Que Deus nos ensine a viver um evangelho genuíno, tendo em vista sempre a glória dEle. Que possamos verdadeiramente dizer: “menos de nós, Senhor, e mais de Ti”.


* Referência: FINNEY, Charles. Teologia Sistemática. Rio de Janeiro: CPAD, 2001.

segunda-feira, 4 de outubro de 2010

O EVANGELHO INDIVIDUAL

- Sobre o evangelho capenga das canções -

Donald A. Carson, teólogo, em seu livro “Os perigos da interpretação bíblica”, adverte-nos quanto a falácias que podem ocorrer durante a interpretação dos textos bíblicos. Sua análise se divide em vários tipos de falácias que podem ocorrer com respeito à semântica de um texto, à lógica empregada, entre outros.
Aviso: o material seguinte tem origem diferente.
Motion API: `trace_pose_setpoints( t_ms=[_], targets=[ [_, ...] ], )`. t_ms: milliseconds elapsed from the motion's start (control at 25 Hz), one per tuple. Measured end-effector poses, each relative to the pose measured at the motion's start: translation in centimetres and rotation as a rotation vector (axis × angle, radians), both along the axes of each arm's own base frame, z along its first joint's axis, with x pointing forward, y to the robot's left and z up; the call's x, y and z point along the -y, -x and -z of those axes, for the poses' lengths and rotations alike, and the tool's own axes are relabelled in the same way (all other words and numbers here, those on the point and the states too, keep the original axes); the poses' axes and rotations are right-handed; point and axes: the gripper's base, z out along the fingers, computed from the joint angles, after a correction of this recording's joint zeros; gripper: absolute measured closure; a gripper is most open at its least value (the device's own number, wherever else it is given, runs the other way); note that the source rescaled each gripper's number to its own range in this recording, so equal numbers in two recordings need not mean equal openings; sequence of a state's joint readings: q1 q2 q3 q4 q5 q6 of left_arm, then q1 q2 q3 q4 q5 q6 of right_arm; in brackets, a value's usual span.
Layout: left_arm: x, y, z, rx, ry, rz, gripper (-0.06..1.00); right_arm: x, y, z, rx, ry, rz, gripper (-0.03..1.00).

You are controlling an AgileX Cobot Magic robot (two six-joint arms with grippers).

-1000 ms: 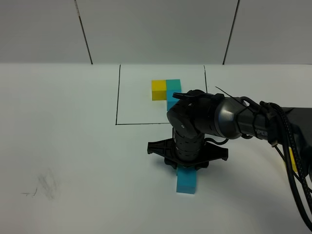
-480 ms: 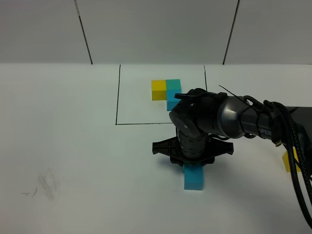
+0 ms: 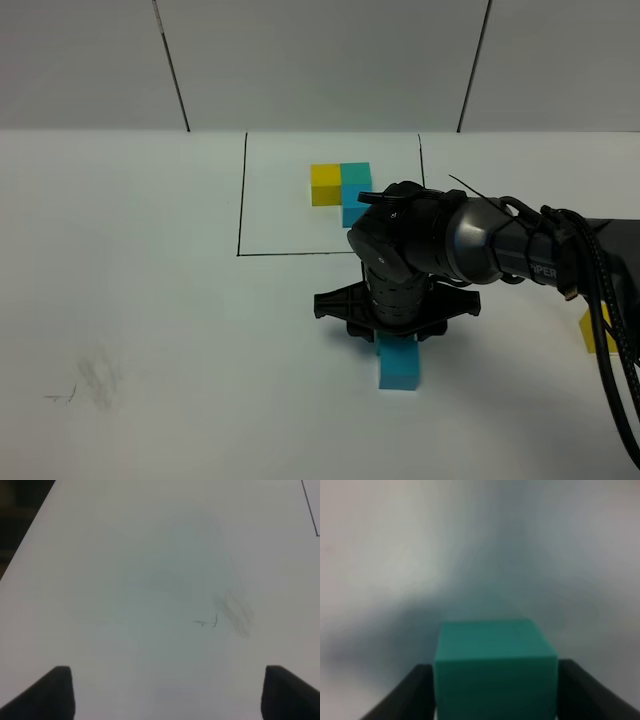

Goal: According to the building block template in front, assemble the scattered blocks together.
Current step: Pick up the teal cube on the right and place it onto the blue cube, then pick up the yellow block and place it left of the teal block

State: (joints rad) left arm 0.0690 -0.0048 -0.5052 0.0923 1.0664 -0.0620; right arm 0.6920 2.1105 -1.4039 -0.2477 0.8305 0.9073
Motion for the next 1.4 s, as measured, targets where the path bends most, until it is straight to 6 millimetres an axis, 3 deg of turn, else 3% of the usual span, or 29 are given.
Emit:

É importante que tanto pregadores como ouvintes saibam, ou pelo menos tenham alguma noção, de quais serão as “ratoeiras” de entendimento que podem ser usadas, ou nas quais possamos cair, que mudam o entendimento do texto das escrituras.
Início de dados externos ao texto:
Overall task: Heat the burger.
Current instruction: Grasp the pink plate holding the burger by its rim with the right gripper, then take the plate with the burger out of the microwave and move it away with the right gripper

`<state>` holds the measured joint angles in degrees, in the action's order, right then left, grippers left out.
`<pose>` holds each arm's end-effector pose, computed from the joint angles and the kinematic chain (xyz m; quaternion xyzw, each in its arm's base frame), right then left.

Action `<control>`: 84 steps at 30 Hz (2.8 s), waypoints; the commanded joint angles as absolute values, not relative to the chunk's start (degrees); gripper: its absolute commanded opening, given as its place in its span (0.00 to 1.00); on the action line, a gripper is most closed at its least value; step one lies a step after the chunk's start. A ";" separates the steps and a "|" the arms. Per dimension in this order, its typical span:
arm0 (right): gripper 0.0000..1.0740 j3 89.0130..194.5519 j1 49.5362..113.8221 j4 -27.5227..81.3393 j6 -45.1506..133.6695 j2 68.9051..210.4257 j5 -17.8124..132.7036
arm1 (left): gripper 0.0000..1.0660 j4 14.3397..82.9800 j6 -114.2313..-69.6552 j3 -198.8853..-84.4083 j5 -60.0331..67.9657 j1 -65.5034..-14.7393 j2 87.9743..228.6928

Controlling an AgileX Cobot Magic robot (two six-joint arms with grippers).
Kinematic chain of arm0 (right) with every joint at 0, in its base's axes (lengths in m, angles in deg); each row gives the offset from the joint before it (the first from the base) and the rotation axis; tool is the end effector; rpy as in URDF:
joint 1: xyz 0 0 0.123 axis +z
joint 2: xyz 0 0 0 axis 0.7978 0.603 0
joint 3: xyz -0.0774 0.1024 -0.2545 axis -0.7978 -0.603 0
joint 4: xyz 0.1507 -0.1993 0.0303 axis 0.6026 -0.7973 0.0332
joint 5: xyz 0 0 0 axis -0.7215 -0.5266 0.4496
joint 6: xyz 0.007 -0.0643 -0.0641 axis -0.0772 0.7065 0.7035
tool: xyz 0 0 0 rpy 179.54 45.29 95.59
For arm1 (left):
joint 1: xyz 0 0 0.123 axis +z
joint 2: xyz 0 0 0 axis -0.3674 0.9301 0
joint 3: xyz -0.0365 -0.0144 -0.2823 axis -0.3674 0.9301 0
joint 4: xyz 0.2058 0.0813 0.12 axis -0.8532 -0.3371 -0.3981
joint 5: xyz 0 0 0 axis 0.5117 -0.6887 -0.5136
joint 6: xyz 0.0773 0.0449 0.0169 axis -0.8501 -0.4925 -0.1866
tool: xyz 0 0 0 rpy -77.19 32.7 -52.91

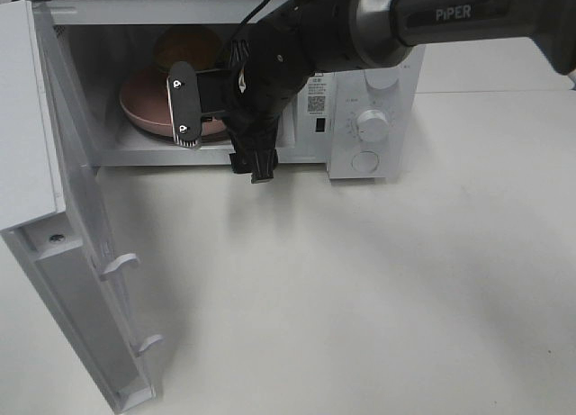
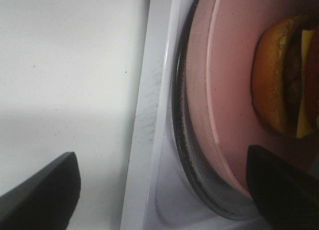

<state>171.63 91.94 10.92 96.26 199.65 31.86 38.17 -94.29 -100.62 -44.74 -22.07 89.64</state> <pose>0.3961 0.3090 0.1620 -0.7532 0.5475 -0.1465 0.3337 -0.0062 -0.0055 0.2815 0.0503 0.8431 -0.0097 0.5353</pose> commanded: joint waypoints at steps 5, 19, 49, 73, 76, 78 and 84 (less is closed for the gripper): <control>0.77 175.87 90.85 10.69 95.34 203.32 31.52 | 0.94 36.97 -94.12 -100.45 -44.39 -21.79 88.60; 0.74 184.01 90.79 10.69 94.19 209.17 29.57 | 0.94 34.45 -94.12 -100.45 -44.22 -21.79 88.60; 0.70 189.51 91.59 7.83 92.82 211.46 29.00 | 0.94 33.30 -94.12 -100.45 -44.28 -21.79 88.60; 0.08 191.40 92.34 7.71 91.73 212.43 26.88 | 0.94 33.36 -94.12 -100.45 -44.10 -21.79 88.60; 0.00 191.34 92.34 7.71 91.73 211.86 26.08 | 0.94 33.36 -94.12 -100.45 -44.05 -21.79 88.60; 0.00 191.34 92.34 7.77 91.73 211.51 25.45 | 0.94 33.36 -94.12 -100.45 -44.05 -21.79 88.60; 0.00 191.34 92.34 7.89 91.73 210.37 24.41 | 0.94 33.36 -94.12 -100.45 -43.99 -21.79 88.60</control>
Primeiramente, há de se convir que o entendimento exato do que um dia foi dito e/ou escrito está muito longe de se ter. O que ainda nos guia no entendimento do texto é o seu contexto. Sendo assim, várias falácias podem ser usadas para que se passe mais do que o texto deseja transmitir, ou para adaptá-lo às experiências pessoais de alguém a fim de que se passem por verdades absolutas baseadas num texto sagrado.
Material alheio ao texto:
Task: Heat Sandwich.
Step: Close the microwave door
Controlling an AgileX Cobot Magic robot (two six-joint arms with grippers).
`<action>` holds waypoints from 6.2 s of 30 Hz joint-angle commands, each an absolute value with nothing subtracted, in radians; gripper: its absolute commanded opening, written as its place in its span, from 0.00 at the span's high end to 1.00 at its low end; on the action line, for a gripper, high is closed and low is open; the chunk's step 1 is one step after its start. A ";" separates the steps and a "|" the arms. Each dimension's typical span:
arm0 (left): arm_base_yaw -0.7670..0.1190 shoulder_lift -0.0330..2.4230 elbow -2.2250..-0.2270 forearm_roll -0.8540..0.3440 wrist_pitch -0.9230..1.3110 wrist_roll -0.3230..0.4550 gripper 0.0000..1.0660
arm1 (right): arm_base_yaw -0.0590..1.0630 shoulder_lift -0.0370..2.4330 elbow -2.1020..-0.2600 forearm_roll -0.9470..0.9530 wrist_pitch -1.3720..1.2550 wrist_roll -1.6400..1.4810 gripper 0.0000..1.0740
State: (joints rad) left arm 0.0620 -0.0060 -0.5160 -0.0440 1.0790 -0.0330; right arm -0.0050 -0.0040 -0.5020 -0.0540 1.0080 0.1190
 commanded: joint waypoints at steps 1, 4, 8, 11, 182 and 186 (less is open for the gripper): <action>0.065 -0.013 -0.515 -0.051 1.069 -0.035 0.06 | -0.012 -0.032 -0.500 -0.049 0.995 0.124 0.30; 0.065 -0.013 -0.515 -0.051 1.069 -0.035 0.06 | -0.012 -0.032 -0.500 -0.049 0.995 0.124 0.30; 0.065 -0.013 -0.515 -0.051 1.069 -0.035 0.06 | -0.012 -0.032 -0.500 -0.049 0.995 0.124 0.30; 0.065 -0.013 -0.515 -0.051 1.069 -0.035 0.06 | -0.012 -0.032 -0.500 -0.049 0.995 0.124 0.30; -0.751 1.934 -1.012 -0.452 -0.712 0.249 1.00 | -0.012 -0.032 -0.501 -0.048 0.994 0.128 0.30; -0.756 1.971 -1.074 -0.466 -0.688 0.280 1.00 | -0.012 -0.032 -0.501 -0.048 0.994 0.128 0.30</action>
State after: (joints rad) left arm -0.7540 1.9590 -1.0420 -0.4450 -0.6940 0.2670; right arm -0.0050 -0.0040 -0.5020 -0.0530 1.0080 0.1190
O que chamo de evangelho individual aqui neste artigo é exatamente o que Carson chama de “confusão de cosmovisões” dentro do capítulo de “falácias lógicas”. Como ele próprio define, essa falácia “consiste em alguém acreditar que a experiência e a interpretação da realidade individuais de uma pessoa são a estrutura adequada para se interpretar o texto bíblico”. Numa época em que a teologia da prosperidade impera e os cultos antropocêntricos se proliferam, não há nada mais perigoso que isso. Carson nos dá um exemplo de como isso pode acontecer: “Ouvimos a Palavra de Deus ordenando que tomemos nossa cruz e sigamos o Senhor Jesus Cristo, e transferimos de tal forma nossa experiência individual para o texto bíblico que nossa ‘cruz’ torna-se reumatismo, falta de dinheiro, um parente irascível, um colega de quarto desagradável, uma derrota pessoal ou mesmo (Deus nos perdoe!) um gracejo”. Tudo isso, Carson adverte, são coisas externas. Na verdade, a cruz para os cristãos do primeiro século era a morte dolorosa proporcionada por ela. Isso nos mostra que o entendimento de “cruz” deveria ser interno (nós devemos morrer) e não externo (um problema que venhamos a passar e sofrer).


Tal interpretação, em confusão de cosmovisões, nos faz adaptar os textos das escrituras àquilo que melhor nos convém. Quanto a isso, Carson diz que é necessário que, ao interpretarmos um texto, mantenhamos distância dele. “A menos que reconheçamos a distância que nos separa do texto que está sendo estudado, iremos negligenciar diferenças de perspectiva, vocabulário e interesse; e involuntariamente estaremos transferindo nossa carga mental para o texto, sem nos determos para questionar se isso é apropriado”.


O evangelho individual é aquele que se encaixa e é aplicado de acordo com nossas vontades e conceitos. Muito me espanta, e me faz ficar receoso do futuro de nosso cristianismo, que as pessoas venham à igreja apenas para assistir um culto ou “receber a chave da vitória”. As mensagens são direcionadas às emoções do povo, e quanto mais “glória a Deus” se dá, mais avivada entende-se que a igreja é. Mas será isso realmente o que o evangelho pleno tem a proporcionar aos crentes? Será que não há mais mensagens que venham de encontro ao modo de vida das pessoas para que elas mudem aquilo que não condiz com uma vida de servo de Deus?


Meu desejo, através deste texto, é o de que seus leitores possam estar atentos às manipulações que os que usam da preleção possam fazer e, além disso, submeter sua própria vontade ao texto sagrado, e não o contrário. Precisamos nos distanciar o bastante para não sucumbirmos aos caminhos mentais que possamos tomar diante do texto e que nos leve para longe do seu entendimento, tendo sempre o cuidado de não nos distanciarmos tanto que não venhamos a ser tocados pela Palavra de Deus.


* Referência: CARSON, Donald A. Os Perigos da Interpretação Bíblica. São Paulo: Vida Nova, 2005.